Maslahatın Temininde Usûl - rahle.org

Maslahatın Temininde Usûl - rahle.org

Maslahatın Temininde Usûl


Facebookta Paylaş
Tweetle

Abdullah Eğilmez 

 

 

Giriş

Bir toplumun, bir medeniyetin alamet-i farikası kurumlaşmasıdır. Bu kurumlaşma sadece bayındırlık, maarif, savunma gibi konularda değil, aynı zamanda ilişki biçimlerine kadar uzanır. Zira kurumsallaşma organizmanın istikrar ve emniyetini temin eder. Kimlik ve kültür mirasını nesilden nesile aktarır.
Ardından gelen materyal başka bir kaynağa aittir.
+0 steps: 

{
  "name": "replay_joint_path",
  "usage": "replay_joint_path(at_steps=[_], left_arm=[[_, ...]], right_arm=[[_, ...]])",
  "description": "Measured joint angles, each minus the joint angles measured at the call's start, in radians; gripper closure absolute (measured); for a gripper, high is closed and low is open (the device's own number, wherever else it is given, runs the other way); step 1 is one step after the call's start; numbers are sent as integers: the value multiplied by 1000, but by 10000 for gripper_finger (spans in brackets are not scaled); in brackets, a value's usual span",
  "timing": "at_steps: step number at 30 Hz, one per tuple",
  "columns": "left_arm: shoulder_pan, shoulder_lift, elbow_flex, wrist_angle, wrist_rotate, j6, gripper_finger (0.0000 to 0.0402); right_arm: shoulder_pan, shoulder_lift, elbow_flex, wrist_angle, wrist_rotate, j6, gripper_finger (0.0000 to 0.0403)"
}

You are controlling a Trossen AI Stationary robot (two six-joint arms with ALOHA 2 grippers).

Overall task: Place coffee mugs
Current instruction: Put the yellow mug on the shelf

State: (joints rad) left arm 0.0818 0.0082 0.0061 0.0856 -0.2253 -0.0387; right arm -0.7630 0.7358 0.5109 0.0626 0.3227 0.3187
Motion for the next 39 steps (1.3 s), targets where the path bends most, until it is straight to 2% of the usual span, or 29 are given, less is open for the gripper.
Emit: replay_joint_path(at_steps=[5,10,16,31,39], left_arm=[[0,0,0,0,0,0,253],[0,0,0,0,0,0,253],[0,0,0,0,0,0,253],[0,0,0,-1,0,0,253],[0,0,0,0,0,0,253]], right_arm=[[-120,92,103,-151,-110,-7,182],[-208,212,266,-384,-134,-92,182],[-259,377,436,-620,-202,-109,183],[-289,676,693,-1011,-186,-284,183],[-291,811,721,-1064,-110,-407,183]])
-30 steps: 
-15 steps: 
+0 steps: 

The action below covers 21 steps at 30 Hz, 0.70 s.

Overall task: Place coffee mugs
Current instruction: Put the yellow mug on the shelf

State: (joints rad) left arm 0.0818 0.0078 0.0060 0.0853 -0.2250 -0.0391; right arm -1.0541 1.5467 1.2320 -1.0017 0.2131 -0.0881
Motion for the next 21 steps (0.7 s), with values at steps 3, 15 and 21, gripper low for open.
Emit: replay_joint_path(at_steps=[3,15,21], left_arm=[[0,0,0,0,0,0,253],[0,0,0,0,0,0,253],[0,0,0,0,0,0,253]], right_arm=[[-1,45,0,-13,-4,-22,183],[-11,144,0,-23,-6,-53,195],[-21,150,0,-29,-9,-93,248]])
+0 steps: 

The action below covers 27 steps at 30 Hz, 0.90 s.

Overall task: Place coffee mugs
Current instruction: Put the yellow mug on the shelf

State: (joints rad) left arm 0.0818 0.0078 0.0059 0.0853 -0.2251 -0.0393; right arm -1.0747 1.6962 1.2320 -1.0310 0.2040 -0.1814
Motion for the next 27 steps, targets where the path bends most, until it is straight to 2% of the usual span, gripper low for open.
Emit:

Şüphesiz İslâm'ın Asr-ı Saadetinde bugünkü anlamda bir kurumsallaşma etkisi görülmemektedir. Zira Allah Resulünün hayatında sürekli vahiy gelmekteydi. Vahiyle beslenen bu toplumda Müslüman kimliği ve İslâm toplumunun nirengisini şekillendirmek ve sürdürmek için insan aklının alması gereken kararlara ihtiyacı olmamıştı. Vahiy bir taraftan ibâdetler, cihâd, âile, miras ile alâkalı, diğer taraftan da anayasa, cezâ, muhâkeme usûlü, muâmelât ve devletlerarası münasebetlerle ilgili kâideler, esaslar vaz etmişti.¹  

Diğer yandan Raşit halifeler döneminde Hz. Ebubekir, Ömer, Osman, Ali, Âişe,  Ebû Hüreyre, İbn Abbas, İbn Ömer, İbn Mes’ud, Talha, Zubeyr, Sa'd b. Ebî-Vakkas vb, her biri bir ilim deryası olan ümmetin kutuplarının hayatta olması sebebiyle meselelerin halli sorun teşkil etmiyordu. Çünkü bunlar bizatihi dinin birincil kaynaklarının (Kur’an ve Sünnet) doğrudan müdahalesi ile terbiye edildiler. Onların uygulaması “Kitap ve sünnetin açıklamadığı hükümleri, nasların ve İslâmî prensiplerin ışığı altında hükme bağlamak” idi.² Bu dönemde ilmin içeriği iyi bir Kuran bilgisi ve Allah Rasulü’nün çözümlemelerine olan yakınlık olarak nitelenebilir.

Zamanla İslâm coğrafyasının genişlemesi, kültürel çeşitlenme ve etkilenme, zaman ve mekândaki farklılıklarla beraber türev değerindeki beslenmelerle yetişen âlimler, keza yeni karşılaşılan problemler karşısında verilen cevaplar çeşitlenmekle karşı karşıya kaldı. Bu süreç aynı zamanda İslâm’ın bir medeniyet çağrısını yüksek sesle ilan ettiği dönemleri de ifade ediyor.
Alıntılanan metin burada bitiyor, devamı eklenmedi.